> [Task requirements]: Your answer should hold the data exactly as given, minus any picture.

> [Data]:
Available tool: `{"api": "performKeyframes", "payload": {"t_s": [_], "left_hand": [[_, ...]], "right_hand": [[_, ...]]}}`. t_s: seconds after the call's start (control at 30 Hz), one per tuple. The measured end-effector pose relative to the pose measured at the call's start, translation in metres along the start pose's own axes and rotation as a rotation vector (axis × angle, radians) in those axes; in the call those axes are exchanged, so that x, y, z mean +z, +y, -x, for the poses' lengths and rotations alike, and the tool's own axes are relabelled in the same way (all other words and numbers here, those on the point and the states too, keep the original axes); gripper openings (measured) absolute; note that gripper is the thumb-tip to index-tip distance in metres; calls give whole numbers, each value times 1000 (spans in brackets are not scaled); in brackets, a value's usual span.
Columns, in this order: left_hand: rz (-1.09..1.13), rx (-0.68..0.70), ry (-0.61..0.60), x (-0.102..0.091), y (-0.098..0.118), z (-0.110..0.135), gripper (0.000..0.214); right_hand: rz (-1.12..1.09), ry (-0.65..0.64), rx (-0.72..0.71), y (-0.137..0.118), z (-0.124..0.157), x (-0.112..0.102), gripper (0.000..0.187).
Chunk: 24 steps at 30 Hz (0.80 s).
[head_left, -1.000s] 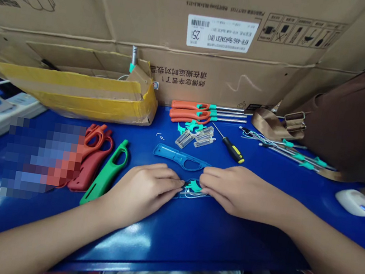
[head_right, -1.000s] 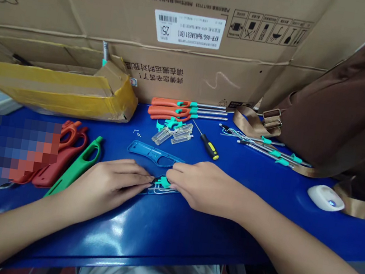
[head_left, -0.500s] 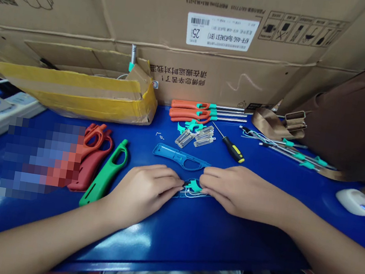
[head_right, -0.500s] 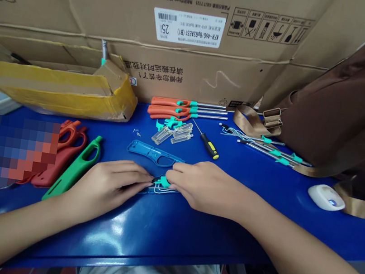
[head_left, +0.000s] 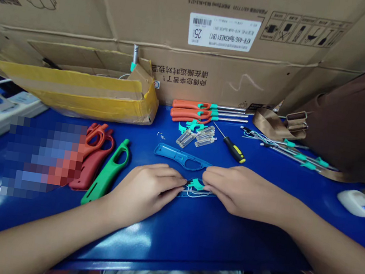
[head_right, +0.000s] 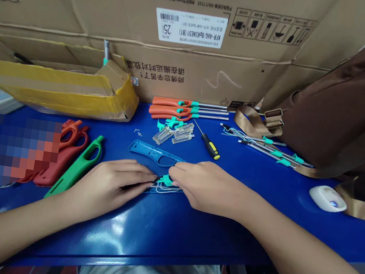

> [Reply to the exercise]:
Available tool: `{"api": "performKeyframes", "payload": {"t_s": [_], "left_hand": [[_, ...]], "right_hand": [[_, ...]]}}`. t_s: seconds after the call's start (control at 30 Hz), one per tuple. The measured end-effector pose relative to the pose measured at the call's start, translation in metres along the start pose's own axes and rotation as a rotation vector (axis × angle, radians) in those axes; in the call those axes are exchanged, so that x, y, z mean +z, +y, -x, for the poses' lengths and rotations alike, and the tool's own axes are relabelled in the same way (all other words and numbers here, those on the point and the states too, keep the original axes); gripper openings (measured) absolute; note that gripper is the thumb-tip to index-tip distance in metres; calls give whole numbers, each value times 1000 (spans in brackets are not scaled); in brackets, a value's usual span.
Columns, in this order: left_hand: rz (-1.09..1.13), rx (-0.68..0.70), ry (-0.61..0.60), x (-0.102..0.091), y (-0.098..0.118), z (-0.110..0.135), gripper (0.000..0.214); right_hand: rz (-1.12..1.09), ry (-0.65..0.64), rx (-0.72..0.71), y (-0.137..0.118), z (-0.124..0.157), x (-0.112..0.102), gripper (0.000..0.187).
Chunk: 24 steps at 30 Hz (0.80 s).
[head_left, -1.000s] 
[head_right, -1.000s] 
[head_left, -0.500s] 
[head_right, -0.500s] 
[head_left, +0.000s] 
[head_right, +0.000s] 

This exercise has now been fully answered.